While Foley said the acreage expansion of the landfill was something she could not stop because it was approved in the early 2000s, there are mounting questions about how she was able to announce a pause in the effort to increase how much trash goes to the dump on a daily basis on her own – based on her interaction with county staff.
The OC Republican Party and Foley’s Republican colleagues on the board of supervisors Don Wagner and Janet Nguyen also brought up complaints around Foley’s meeting privately with staff to halt the project, which Foley defended.

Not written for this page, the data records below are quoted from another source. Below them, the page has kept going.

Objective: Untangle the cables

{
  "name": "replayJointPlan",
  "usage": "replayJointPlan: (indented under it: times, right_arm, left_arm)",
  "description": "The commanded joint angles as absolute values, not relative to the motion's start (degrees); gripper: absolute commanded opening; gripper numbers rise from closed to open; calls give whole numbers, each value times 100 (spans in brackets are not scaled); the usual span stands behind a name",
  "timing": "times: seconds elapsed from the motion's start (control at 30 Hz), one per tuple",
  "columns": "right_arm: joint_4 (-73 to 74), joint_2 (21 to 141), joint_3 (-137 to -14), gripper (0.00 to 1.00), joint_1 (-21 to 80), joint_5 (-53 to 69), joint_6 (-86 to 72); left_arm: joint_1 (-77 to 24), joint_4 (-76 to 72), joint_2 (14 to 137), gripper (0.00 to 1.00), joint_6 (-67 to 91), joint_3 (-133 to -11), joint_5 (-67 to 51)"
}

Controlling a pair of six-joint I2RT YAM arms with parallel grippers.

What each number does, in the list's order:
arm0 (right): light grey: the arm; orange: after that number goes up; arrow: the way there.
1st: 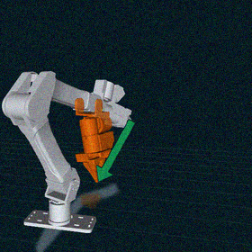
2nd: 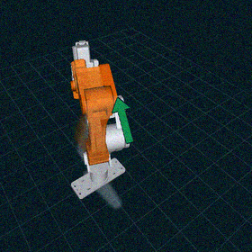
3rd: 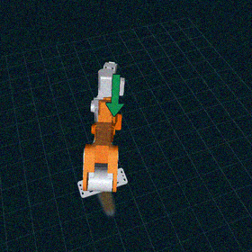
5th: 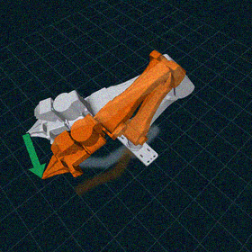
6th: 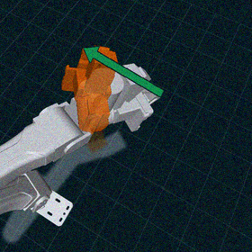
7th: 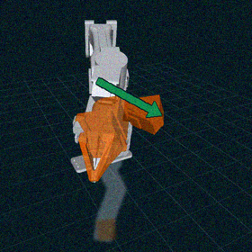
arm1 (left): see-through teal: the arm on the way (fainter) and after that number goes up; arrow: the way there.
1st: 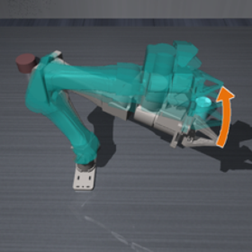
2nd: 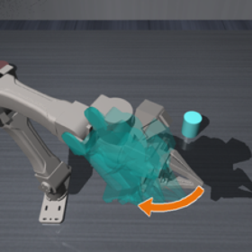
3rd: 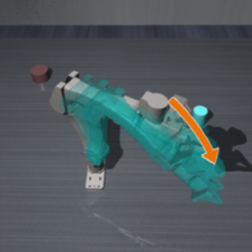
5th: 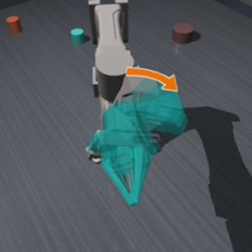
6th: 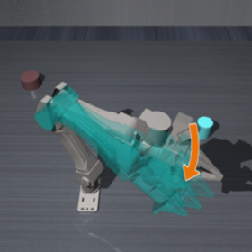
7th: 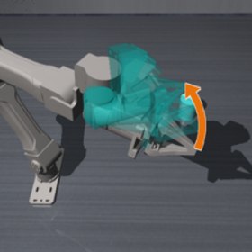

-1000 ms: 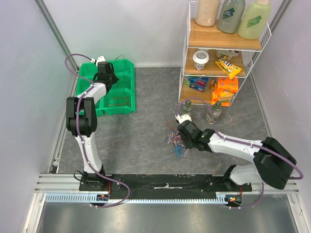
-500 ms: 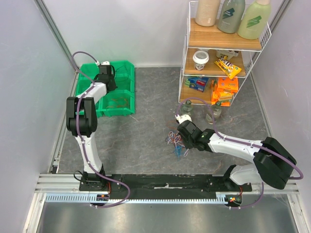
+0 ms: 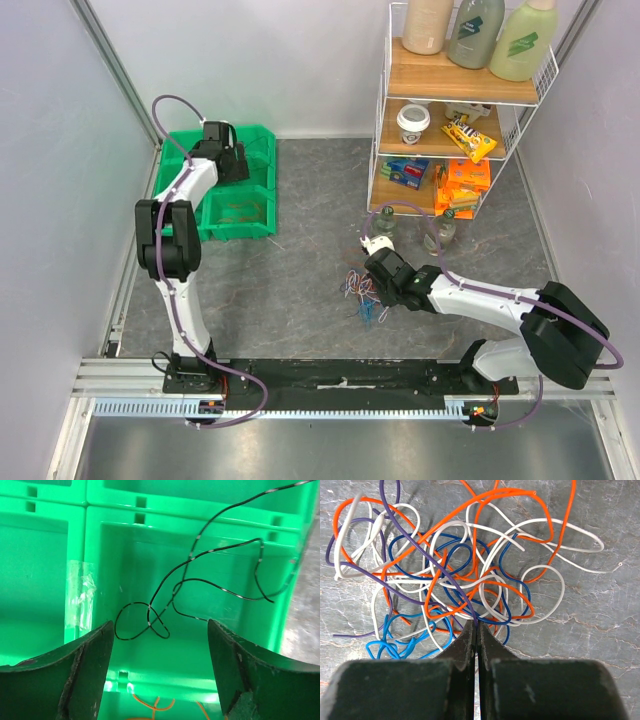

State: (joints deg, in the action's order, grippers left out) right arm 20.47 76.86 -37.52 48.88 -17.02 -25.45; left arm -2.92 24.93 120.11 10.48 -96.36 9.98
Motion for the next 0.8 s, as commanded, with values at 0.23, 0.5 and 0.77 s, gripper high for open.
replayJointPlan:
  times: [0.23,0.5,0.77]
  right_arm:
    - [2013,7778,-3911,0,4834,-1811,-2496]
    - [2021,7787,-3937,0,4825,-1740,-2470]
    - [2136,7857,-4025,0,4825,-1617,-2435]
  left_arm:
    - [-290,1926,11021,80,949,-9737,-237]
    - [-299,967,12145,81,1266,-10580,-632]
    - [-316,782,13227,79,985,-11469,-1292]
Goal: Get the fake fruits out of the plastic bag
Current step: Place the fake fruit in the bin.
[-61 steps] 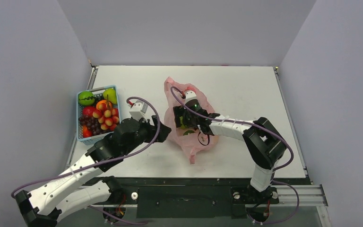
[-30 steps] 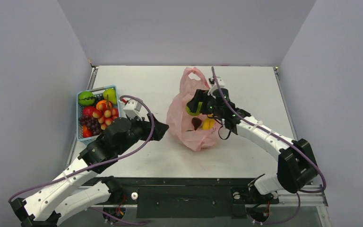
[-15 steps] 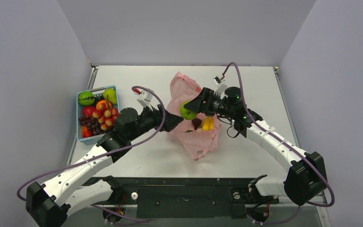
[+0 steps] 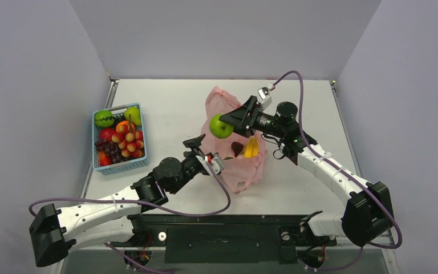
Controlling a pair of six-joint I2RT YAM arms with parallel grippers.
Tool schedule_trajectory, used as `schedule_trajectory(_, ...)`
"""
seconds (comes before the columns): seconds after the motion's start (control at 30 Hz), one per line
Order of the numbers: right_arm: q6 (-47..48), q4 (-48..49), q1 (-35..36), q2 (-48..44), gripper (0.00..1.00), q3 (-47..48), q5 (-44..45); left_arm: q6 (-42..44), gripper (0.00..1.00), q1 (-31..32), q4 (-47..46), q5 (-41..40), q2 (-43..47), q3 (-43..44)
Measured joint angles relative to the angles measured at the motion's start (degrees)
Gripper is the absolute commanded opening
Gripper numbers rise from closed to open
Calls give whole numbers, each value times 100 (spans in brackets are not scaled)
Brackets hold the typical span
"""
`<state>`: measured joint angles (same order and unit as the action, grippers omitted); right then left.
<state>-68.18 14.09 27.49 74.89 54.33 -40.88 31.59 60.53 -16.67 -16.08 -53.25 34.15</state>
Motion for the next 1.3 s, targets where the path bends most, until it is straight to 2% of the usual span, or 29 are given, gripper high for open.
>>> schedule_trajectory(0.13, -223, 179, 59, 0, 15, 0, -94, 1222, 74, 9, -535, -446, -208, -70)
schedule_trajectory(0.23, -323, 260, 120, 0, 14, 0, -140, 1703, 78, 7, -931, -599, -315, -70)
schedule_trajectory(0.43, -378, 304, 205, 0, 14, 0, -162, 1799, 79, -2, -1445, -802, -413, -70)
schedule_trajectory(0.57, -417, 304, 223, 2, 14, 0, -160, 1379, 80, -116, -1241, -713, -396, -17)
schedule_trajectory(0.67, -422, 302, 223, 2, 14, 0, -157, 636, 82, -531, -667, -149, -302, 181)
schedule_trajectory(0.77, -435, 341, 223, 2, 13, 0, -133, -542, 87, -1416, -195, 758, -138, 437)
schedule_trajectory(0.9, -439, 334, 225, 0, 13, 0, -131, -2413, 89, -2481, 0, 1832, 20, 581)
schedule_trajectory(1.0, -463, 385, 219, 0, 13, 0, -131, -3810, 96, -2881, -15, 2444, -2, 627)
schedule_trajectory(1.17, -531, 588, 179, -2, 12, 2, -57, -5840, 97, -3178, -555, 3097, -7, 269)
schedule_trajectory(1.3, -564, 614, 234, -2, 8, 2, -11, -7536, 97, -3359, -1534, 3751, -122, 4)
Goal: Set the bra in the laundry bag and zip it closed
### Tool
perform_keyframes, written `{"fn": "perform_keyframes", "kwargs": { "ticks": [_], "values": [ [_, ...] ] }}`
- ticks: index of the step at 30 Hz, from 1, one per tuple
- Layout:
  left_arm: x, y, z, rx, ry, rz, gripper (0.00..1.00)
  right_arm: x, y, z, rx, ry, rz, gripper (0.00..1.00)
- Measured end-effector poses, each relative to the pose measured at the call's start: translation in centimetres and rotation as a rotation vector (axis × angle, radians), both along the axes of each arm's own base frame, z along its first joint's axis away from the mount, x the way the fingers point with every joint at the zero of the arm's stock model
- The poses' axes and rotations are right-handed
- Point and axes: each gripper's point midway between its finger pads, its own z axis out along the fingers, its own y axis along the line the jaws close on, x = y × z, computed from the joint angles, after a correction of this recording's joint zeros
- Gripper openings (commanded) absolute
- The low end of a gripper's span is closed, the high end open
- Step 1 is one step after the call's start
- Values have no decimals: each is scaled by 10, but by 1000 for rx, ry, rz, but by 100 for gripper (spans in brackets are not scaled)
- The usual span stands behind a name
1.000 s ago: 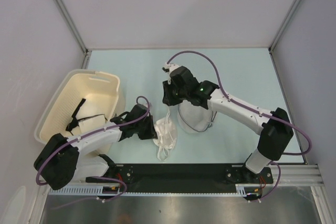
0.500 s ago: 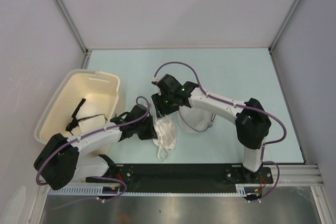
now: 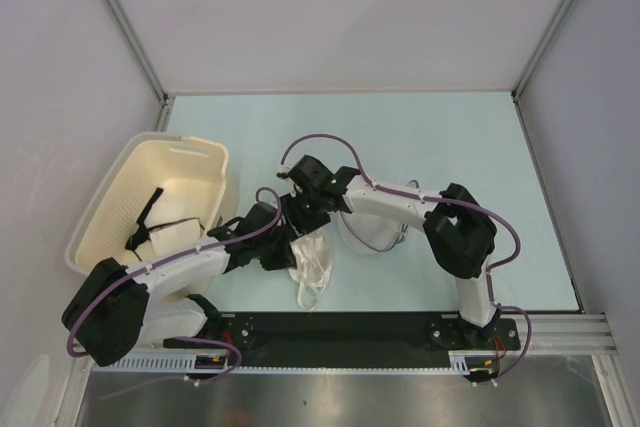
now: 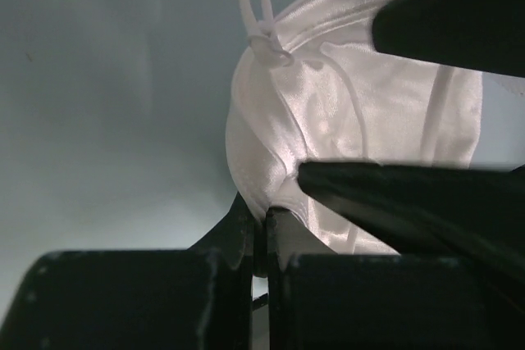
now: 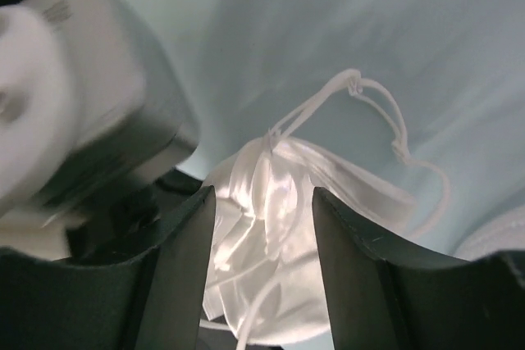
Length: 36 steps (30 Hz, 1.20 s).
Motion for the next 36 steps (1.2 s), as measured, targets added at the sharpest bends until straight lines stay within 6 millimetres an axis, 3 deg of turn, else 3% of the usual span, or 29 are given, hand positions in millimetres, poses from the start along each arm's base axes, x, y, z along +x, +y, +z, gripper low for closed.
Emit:
{"fn": "perform_keyframes", "kwargs": {
  "ticks": [4,7,9,15,21,26,30,31,33,36],
  "values": [
    [-2,2,-1,1,11,13,0,4,3,-17,-10,13,5,46],
    [-2,1,0,-3,12,13,0,7,6,-18,-1,0,8,35],
    [-2,1,0,-5,10,12,0,10,8,-17,7,-13,12,33],
    [-2,1,0,-5,13,19,0,15,11,-22,12,-19,19,43],
    [-2,1,0,-5,16,26,0,16,12,-24,37,8,20,42],
    [-2,2,-1,-6,28,43,0,16,18,-27,69,31,29,33],
    [-2,2,0,-9,26,40,0,18,21,-32,98,57,22,21],
    [-2,0,1,-13,22,36,0,20,21,-33,105,63,14,13],
    [-1,-1,2,-22,20,31,0,24,22,-36,115,74,1,6],
    [-1,-3,3,-30,17,27,0,28,19,-38,123,92,-21,3]
  ]
}}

“I’m doing my job. That’s my job. It’s the same job Don Wagner does when there’s a fire in his district. It’s the same job that Janet does when there is some kind of controversy in her district,” Foley said. “If there’s an issue in our district, we reach out to the CEO to understand what’s going on. That is absolutely a component of our job.”
She also accused them of attempting to mislead the public for political purposes.
“I did my job exactly how I’m supposed to. If they don’t like the way I did it, their remedy is to put an item on the agenda and to vote on it,” Foley said. “They’re just trying to mislead the public.”
Foley also noted she has not yet met with OC Waste and Recycling staff to talk about the issue of the landfill.
“We need the time to review the documentation. Many current deadlines with competing priorities,” Foley said in a Thursday morning text. “This is not a rush.”
Bangert also noted the department is “ensuring there is better communication with the Board of Supervisors and members of the public related to matters going forward.”
There was a public hearing scheduled for March on the landfill efforts at Prima Descheca but it was canceled at Foley’s request to allow for more members of the public to send in comments.